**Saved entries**

◆ ◆ ◆ ◆ ◆

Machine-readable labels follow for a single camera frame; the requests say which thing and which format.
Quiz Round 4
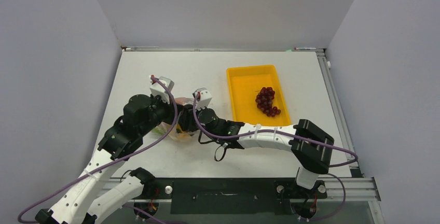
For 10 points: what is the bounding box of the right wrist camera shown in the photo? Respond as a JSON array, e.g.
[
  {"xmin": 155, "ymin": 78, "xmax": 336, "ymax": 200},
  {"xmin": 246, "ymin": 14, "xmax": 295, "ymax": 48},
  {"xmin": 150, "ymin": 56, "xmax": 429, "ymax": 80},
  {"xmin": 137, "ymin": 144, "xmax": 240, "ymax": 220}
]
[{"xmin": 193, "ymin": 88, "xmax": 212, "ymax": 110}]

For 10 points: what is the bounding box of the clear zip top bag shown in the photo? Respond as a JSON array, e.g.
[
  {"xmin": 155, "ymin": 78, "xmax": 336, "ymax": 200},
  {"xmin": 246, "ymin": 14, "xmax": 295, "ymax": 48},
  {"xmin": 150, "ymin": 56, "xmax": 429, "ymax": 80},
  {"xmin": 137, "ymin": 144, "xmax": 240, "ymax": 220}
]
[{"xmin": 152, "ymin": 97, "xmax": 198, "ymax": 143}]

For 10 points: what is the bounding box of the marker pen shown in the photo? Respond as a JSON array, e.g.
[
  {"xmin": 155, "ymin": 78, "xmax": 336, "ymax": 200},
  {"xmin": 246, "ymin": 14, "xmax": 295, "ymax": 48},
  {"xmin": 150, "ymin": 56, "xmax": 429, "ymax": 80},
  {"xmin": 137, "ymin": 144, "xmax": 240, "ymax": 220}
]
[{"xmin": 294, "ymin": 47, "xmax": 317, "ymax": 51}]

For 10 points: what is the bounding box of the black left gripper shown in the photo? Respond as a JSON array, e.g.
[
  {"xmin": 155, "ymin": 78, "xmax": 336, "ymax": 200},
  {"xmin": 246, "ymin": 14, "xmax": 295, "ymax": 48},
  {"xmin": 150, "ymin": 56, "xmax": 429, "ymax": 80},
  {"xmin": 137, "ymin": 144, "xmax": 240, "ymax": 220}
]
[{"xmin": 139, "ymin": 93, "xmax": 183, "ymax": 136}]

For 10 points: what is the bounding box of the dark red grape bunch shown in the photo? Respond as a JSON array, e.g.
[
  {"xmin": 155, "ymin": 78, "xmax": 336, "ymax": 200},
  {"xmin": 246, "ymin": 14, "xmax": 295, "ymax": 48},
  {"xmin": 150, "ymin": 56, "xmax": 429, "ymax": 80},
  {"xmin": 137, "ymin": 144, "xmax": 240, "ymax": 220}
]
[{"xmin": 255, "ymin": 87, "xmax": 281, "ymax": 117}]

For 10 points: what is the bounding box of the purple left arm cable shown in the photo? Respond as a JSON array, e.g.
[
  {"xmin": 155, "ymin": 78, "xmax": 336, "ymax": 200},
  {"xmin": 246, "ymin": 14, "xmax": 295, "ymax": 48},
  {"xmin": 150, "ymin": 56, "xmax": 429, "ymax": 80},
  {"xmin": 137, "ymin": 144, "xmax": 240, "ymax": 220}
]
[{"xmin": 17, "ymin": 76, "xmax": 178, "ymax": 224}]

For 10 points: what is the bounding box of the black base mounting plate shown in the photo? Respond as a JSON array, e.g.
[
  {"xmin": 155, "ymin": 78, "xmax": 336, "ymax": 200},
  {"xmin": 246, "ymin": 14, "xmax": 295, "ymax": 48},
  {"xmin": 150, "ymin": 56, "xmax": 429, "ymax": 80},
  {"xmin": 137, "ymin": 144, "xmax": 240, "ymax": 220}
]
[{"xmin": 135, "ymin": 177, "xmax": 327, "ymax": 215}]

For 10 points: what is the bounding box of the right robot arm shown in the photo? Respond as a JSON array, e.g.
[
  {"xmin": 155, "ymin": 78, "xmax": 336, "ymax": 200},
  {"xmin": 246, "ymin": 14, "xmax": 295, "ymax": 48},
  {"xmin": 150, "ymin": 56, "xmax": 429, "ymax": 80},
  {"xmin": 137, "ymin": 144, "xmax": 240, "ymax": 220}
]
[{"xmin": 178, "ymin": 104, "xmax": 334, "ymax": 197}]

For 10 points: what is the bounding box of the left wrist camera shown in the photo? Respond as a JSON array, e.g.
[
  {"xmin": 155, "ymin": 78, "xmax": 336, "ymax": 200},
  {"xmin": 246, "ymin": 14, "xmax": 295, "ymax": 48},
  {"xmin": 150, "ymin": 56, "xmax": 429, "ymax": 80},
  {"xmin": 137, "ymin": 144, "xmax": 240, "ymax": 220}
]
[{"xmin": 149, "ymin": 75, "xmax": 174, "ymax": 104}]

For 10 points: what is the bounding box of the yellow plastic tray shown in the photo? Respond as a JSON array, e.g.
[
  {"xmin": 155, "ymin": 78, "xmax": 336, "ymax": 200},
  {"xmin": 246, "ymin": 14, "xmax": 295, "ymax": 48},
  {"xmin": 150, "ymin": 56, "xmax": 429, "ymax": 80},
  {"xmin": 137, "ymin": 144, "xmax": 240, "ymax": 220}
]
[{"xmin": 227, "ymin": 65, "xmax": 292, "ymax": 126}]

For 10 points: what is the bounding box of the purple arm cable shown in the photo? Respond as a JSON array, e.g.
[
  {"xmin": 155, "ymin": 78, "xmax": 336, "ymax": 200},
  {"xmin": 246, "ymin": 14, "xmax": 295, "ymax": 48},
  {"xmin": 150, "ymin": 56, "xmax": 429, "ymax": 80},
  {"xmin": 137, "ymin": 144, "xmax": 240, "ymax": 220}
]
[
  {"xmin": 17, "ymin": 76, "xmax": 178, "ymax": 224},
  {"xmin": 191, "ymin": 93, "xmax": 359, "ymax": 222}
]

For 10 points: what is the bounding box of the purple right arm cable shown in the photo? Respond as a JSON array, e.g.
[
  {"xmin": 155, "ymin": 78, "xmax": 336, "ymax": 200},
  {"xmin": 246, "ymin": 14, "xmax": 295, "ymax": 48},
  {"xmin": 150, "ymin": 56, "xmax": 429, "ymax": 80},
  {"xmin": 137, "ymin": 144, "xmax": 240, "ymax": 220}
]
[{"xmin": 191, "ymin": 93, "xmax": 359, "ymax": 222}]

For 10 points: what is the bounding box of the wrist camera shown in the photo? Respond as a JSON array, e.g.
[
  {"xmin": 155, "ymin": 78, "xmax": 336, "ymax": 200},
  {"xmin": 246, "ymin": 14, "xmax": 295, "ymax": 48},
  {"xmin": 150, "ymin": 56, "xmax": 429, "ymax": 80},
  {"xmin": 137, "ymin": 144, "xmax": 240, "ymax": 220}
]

◆ ◆ ◆ ◆ ◆

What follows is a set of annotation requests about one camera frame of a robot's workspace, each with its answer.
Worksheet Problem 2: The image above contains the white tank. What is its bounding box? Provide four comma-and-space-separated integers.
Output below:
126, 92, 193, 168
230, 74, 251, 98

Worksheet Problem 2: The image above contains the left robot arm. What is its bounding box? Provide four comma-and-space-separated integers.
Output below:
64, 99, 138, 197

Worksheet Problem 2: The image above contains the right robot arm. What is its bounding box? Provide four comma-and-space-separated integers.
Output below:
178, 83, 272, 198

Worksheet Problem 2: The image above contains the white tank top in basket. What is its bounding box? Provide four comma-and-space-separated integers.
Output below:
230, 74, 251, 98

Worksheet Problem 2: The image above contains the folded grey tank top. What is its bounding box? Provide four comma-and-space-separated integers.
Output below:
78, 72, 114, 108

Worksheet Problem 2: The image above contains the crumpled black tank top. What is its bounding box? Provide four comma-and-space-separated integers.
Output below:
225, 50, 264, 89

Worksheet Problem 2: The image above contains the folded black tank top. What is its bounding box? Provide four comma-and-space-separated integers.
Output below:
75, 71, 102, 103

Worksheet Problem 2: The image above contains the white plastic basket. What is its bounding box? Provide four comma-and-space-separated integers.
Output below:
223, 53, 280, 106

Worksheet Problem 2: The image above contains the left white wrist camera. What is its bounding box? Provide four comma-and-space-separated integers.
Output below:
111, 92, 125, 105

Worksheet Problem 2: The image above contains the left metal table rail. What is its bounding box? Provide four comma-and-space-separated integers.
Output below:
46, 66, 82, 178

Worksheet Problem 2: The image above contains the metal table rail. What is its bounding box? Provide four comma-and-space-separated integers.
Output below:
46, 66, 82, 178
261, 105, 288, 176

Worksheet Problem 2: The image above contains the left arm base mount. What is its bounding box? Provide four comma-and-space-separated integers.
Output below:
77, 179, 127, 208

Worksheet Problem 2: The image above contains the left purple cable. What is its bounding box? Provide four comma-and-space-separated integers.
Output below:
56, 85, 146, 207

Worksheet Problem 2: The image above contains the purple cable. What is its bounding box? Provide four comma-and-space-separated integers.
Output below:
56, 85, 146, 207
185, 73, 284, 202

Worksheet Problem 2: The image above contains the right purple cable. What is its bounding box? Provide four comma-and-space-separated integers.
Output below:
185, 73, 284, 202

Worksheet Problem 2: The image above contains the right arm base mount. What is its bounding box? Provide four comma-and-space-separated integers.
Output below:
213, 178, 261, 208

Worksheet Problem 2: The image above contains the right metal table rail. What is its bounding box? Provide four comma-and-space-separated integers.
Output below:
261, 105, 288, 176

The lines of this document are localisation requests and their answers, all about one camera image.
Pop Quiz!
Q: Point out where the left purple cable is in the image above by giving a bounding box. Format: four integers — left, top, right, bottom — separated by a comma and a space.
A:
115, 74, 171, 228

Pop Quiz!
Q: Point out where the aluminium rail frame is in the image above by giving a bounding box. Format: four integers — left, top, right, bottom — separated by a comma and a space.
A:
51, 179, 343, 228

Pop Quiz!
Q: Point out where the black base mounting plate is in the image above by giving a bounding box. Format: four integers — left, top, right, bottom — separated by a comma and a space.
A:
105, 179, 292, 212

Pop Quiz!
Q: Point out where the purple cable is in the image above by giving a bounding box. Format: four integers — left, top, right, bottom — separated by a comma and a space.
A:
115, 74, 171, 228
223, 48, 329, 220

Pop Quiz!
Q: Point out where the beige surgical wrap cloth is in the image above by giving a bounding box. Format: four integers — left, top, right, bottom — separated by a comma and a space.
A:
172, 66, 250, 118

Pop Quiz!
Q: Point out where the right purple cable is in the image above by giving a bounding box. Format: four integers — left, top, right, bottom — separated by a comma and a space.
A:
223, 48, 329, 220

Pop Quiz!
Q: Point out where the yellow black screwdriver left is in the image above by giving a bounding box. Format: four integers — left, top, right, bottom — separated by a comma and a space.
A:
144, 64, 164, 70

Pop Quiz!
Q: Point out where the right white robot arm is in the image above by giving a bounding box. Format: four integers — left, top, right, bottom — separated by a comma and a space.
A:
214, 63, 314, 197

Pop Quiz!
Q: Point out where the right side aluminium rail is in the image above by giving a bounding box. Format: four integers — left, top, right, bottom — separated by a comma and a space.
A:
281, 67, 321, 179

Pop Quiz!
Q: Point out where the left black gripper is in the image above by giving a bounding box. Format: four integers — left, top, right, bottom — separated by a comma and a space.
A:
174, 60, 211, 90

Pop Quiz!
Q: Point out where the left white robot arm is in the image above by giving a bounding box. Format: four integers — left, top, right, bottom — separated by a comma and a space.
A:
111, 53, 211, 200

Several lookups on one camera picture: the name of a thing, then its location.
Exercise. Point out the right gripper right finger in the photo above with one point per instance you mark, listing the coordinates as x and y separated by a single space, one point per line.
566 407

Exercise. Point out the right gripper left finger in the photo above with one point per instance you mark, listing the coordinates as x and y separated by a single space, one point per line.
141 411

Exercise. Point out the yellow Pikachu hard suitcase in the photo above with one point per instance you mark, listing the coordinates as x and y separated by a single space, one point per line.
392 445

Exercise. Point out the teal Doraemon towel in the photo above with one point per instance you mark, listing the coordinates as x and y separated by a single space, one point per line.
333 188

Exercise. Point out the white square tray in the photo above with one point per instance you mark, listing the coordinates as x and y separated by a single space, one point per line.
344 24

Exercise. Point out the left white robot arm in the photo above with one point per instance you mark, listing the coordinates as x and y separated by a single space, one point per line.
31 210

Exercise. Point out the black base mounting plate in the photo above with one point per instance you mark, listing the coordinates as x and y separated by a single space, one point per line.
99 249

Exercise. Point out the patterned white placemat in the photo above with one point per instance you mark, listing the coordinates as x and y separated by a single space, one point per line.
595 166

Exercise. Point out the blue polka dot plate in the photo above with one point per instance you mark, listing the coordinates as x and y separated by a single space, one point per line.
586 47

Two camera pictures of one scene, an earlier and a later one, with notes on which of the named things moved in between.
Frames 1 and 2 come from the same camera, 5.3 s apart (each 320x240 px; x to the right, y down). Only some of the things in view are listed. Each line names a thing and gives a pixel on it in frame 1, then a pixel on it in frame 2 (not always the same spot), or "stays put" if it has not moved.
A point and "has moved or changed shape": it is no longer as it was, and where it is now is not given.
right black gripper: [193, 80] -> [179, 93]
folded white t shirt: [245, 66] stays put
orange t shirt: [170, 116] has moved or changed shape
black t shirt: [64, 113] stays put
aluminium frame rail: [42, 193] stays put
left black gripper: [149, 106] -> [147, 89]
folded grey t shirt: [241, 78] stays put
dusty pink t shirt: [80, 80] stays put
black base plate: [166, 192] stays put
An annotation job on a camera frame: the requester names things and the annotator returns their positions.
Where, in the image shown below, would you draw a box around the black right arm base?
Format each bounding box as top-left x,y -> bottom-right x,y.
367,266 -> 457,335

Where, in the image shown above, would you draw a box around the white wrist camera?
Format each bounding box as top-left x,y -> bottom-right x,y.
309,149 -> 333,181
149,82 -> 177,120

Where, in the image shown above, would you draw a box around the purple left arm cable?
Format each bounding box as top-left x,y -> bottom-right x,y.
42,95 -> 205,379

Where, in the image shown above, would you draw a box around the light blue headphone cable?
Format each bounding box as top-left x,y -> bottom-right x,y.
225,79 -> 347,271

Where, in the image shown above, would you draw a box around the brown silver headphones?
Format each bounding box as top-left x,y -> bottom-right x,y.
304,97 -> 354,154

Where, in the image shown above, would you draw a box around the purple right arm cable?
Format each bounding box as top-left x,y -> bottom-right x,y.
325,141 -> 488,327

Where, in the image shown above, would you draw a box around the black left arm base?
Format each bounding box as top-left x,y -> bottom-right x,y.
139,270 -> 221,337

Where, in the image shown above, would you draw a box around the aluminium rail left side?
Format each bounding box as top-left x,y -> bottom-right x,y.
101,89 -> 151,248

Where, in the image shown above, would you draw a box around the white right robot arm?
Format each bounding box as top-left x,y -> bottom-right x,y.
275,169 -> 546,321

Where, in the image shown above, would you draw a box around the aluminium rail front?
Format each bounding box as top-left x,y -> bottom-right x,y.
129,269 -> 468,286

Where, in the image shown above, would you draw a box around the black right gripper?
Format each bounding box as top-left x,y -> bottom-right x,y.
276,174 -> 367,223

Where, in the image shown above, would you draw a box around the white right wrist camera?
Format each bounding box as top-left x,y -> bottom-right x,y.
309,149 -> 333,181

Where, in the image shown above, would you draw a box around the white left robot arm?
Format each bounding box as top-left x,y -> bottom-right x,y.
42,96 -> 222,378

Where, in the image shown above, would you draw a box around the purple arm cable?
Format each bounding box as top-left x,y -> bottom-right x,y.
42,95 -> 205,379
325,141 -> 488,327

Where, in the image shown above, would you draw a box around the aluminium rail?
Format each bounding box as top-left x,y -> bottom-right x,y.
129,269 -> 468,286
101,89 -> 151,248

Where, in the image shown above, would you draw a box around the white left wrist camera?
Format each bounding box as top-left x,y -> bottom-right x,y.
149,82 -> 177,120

◆ ◆ ◆ ◆ ◆

**EXERCISE DETAILS**
Some lines of the records above contain the word "metal". How many are there? Reply with the number alone.

**SOLUTION TO THIS EXERCISE**
3